This is extremely optimistic.
The first problem you face is that an approximate smallest grammar will at best help you find strings which occur frequently. It won't distinguish keywords from names, and it won't isolate words. (Note for reference that Lempel-Ziv has a good approximation ratio. Charikar, Lehman, Liu, Panigrahy, Prabhakaran, Sahai, & Shelat (2005) The smallest grammar problem, Information Theory, IEEE Transactions on, 51(7), 2554-2576).

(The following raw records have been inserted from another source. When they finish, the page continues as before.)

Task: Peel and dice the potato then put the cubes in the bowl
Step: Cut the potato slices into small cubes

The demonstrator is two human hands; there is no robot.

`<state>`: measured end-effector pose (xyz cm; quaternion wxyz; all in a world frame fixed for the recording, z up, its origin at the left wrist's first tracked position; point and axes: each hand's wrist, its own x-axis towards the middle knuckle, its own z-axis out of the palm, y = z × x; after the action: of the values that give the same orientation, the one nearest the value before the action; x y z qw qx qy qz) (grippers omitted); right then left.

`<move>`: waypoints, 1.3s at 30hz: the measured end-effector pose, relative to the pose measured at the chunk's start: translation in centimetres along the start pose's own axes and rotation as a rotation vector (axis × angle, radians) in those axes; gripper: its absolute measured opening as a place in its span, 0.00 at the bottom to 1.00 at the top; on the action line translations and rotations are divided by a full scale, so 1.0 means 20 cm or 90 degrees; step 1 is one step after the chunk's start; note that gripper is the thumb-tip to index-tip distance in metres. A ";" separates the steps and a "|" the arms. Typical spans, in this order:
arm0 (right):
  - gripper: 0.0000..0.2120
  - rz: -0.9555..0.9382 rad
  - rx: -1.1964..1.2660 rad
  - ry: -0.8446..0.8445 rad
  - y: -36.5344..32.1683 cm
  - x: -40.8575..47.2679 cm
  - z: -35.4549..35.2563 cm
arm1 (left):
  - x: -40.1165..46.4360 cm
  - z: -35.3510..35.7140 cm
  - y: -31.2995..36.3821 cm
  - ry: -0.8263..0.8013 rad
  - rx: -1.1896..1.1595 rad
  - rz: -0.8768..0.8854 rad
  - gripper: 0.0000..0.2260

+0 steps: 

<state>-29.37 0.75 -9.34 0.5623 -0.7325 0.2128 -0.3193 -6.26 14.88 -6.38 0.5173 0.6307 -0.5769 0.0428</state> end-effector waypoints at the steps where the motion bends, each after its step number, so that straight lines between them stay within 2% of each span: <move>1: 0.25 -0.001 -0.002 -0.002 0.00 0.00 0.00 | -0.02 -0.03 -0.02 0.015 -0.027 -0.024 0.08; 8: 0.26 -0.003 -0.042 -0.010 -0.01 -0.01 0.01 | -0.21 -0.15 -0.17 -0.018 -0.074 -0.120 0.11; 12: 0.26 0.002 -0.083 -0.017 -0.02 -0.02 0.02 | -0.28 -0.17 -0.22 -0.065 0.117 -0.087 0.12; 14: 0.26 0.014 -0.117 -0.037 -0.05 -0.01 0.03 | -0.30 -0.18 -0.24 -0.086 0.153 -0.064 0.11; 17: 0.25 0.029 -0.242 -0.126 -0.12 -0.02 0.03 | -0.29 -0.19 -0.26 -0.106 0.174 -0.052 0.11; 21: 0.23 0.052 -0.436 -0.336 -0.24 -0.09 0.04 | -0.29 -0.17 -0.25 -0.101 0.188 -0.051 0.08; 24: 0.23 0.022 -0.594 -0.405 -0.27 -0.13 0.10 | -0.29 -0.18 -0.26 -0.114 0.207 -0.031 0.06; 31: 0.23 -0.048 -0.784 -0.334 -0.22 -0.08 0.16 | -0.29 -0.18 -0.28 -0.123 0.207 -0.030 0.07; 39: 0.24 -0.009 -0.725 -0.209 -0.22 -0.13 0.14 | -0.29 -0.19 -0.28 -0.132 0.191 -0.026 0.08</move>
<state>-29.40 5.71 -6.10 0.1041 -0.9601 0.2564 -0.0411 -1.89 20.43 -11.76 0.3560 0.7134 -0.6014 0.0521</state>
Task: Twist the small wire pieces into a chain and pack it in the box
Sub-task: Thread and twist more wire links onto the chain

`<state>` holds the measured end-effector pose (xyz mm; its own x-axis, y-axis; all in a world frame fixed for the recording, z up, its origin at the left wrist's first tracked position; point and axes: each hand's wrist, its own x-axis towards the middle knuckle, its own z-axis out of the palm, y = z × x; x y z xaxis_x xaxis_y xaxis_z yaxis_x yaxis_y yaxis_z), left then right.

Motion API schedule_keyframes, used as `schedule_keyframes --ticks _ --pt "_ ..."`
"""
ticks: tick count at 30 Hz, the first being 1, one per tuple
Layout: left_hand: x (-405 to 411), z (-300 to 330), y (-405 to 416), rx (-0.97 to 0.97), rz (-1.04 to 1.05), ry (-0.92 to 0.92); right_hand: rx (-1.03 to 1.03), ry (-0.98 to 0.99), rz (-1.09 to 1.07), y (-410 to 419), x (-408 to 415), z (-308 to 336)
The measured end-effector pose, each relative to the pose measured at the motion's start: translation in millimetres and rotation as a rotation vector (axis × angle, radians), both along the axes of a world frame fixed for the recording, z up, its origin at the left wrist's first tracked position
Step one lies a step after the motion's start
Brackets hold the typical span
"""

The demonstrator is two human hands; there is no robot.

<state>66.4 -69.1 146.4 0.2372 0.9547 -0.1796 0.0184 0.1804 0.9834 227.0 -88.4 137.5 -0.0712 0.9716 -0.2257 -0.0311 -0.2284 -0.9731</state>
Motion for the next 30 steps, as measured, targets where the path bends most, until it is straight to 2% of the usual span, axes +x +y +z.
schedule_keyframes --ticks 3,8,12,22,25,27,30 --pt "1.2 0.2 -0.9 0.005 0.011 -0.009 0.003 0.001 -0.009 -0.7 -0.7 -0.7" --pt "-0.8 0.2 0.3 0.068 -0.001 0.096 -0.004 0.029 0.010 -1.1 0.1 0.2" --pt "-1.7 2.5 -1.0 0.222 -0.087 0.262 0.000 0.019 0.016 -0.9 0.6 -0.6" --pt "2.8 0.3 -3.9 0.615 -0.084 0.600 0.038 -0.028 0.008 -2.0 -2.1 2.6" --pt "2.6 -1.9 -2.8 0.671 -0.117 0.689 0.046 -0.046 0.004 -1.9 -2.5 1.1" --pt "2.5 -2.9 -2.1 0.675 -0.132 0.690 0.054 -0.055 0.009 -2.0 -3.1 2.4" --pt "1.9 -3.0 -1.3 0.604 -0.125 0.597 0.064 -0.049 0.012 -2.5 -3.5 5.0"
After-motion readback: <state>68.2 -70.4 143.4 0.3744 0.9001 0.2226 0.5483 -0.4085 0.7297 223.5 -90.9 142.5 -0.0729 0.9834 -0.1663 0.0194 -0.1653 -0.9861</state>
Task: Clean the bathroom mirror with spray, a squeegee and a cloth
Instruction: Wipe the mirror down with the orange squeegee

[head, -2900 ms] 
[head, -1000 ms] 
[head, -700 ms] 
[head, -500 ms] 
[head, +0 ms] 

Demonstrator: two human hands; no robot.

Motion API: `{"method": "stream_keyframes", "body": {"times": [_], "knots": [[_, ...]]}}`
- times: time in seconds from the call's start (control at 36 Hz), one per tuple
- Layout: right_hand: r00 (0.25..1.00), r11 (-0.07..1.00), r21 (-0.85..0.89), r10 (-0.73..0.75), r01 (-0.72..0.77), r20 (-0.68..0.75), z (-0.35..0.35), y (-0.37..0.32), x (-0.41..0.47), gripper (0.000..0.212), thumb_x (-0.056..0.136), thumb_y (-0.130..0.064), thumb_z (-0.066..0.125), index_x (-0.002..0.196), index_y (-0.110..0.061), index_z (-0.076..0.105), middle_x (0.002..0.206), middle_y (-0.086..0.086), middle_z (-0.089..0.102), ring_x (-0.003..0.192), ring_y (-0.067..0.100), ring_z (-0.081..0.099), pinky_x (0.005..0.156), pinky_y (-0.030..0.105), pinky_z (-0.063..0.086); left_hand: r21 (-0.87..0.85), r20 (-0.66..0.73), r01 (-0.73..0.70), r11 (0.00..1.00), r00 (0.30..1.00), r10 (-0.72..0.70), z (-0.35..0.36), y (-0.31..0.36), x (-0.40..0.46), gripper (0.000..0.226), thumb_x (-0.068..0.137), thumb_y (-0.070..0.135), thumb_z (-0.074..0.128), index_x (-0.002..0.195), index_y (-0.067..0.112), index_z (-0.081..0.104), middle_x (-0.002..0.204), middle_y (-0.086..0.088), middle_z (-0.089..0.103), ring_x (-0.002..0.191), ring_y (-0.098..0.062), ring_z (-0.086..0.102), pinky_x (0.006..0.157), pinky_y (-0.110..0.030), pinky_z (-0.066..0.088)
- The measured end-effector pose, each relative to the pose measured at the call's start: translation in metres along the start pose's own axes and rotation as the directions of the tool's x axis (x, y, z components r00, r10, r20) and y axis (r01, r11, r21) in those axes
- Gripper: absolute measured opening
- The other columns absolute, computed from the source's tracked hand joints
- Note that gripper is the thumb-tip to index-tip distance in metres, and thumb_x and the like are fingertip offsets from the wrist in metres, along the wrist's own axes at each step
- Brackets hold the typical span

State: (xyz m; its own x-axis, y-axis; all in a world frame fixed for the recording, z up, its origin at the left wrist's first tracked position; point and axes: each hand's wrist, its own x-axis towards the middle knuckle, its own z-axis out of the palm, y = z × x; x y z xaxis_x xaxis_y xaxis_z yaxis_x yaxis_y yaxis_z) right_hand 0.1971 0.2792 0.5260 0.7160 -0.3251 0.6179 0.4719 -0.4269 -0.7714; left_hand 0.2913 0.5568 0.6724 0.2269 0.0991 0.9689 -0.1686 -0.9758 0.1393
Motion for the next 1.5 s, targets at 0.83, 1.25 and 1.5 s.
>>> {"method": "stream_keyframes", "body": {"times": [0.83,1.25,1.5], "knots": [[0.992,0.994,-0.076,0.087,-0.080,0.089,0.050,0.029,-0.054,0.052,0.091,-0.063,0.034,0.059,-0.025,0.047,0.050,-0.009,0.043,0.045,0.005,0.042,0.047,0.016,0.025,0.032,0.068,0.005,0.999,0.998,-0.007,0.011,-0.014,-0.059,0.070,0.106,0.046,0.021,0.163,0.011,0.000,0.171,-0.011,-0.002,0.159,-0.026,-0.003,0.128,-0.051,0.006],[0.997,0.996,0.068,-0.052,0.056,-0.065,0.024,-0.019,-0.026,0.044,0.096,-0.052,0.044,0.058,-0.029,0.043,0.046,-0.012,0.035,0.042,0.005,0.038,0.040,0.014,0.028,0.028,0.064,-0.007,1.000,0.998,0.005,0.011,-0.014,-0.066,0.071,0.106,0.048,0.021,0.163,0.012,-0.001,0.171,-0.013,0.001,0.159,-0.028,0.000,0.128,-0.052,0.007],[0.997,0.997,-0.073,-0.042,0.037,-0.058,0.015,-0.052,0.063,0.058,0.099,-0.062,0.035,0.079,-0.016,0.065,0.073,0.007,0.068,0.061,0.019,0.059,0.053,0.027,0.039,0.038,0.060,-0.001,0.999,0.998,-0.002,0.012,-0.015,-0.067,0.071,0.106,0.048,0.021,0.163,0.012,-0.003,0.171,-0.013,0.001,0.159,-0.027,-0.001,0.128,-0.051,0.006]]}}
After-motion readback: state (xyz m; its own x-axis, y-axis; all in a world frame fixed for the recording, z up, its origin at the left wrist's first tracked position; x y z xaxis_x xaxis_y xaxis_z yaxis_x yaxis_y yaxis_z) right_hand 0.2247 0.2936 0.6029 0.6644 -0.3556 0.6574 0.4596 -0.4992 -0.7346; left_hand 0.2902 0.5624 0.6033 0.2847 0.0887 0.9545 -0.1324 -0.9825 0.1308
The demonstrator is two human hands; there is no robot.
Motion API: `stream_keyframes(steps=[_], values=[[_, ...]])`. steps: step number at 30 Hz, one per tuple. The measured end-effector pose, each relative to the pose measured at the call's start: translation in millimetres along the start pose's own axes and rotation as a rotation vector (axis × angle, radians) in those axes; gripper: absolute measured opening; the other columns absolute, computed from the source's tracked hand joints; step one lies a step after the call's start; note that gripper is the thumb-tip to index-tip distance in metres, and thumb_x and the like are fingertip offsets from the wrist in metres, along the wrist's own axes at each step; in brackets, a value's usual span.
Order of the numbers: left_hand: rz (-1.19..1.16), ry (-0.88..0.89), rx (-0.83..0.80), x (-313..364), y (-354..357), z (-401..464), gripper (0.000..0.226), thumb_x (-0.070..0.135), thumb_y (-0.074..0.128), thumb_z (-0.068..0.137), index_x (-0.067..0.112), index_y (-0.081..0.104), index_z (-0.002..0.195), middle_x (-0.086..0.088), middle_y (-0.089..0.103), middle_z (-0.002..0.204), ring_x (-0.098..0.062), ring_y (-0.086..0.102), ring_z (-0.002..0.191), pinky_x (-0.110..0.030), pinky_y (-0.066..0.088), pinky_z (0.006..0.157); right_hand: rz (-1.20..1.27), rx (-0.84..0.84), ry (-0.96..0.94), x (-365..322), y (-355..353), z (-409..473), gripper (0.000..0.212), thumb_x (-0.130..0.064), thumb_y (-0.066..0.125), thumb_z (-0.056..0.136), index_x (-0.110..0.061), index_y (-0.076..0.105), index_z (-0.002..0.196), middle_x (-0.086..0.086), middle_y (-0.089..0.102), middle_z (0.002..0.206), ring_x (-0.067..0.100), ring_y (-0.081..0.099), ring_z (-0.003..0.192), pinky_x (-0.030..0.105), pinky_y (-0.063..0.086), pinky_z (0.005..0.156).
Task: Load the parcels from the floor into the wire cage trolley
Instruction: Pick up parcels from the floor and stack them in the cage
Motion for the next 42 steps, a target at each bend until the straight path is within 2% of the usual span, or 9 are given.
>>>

The second, related, problem you face is tokenisation. Programming language grammars deal in tokens, not in characters. Just the issue of tabs vs spaces in the samples is likely to mess things up. This might be finessed by making assumptions about tokenisation and then finding approximate smallest grammars over the language of tokens, but be prepared for nasty surprises. E.g. string literals in C# are definitely non-trivial, and you might not have many instances of @
-strings from which to infer.
The third problem is that some languages (particularly those designed for code-golf) have unusual tokenisation and so little grammar that the tokenisation is where the real difficulty lies. E.g. identifying the tokenisation of CJam operators is going to be hard. You might do slightly better if instead of working from a grammar per sample you concatenate the samples, separated by a token which doesn't occur in any sample, and then find an approximate shortest grammar for that super-sample. At least that way you might have sufficiently many occurrences of the more common multi-character tokens to pick them out as symbols.